> Information shown
Content starts
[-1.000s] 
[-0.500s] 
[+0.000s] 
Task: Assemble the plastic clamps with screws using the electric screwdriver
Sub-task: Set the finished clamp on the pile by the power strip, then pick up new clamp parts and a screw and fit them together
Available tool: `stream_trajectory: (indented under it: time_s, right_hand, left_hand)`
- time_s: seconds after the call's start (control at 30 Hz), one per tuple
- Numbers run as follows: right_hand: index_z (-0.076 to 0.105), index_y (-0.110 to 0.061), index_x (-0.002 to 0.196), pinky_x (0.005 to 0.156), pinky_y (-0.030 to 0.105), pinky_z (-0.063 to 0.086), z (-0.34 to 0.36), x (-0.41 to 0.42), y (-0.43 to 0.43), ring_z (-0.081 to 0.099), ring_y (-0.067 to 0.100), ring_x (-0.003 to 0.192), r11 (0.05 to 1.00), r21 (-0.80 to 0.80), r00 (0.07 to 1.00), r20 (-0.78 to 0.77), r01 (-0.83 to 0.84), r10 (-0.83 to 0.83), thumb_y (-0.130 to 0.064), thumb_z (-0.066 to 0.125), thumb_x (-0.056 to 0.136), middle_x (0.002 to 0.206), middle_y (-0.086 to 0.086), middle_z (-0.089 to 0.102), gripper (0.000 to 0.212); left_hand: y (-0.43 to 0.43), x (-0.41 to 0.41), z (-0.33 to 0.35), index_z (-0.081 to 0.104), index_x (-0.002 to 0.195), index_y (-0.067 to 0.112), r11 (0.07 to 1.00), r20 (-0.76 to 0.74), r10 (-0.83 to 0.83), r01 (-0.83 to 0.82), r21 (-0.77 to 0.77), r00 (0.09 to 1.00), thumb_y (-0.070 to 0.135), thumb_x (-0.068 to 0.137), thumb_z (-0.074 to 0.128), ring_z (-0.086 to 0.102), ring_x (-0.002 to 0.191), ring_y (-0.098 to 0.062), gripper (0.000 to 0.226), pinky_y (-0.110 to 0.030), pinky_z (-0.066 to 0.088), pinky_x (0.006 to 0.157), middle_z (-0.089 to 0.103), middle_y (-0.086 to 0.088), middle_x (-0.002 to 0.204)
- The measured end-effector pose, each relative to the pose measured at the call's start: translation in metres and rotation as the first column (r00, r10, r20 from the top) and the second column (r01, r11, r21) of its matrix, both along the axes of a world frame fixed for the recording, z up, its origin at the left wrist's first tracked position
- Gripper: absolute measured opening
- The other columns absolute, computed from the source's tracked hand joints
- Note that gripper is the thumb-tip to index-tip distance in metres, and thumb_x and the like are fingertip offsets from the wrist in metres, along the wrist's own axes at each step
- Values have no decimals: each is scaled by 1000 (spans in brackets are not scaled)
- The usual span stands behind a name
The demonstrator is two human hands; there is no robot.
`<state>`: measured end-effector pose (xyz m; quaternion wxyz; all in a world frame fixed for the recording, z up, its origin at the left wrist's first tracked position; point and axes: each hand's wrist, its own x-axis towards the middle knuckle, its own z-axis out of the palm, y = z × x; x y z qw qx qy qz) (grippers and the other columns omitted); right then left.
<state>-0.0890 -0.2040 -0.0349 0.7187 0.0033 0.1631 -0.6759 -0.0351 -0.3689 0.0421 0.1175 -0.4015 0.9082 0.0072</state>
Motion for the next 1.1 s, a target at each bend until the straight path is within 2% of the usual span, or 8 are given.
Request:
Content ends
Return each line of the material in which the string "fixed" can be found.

- The measured end-effector pose, each relative to the pose measured at the call's start: translation in metres and rotation as the first column (r00, r10, r20 from the top) and the second column (r01, r11, r21) of its matrix, both along the axes of a world frame fixed for the recording, z up, its origin at the left wrist's first tracked position
`<state>`: measured end-effector pose (xyz m; quaternion wxyz; all in a world frame fixed for the recording, z up, its origin at the left wrist's first tracked position; point and axes: each hand's wrist, its own x-axis towards the middle knuckle, its own z-axis out of the palm, y = z × x; x y z qw qx qy qz) (grippers and the other columns omitted); right then left.

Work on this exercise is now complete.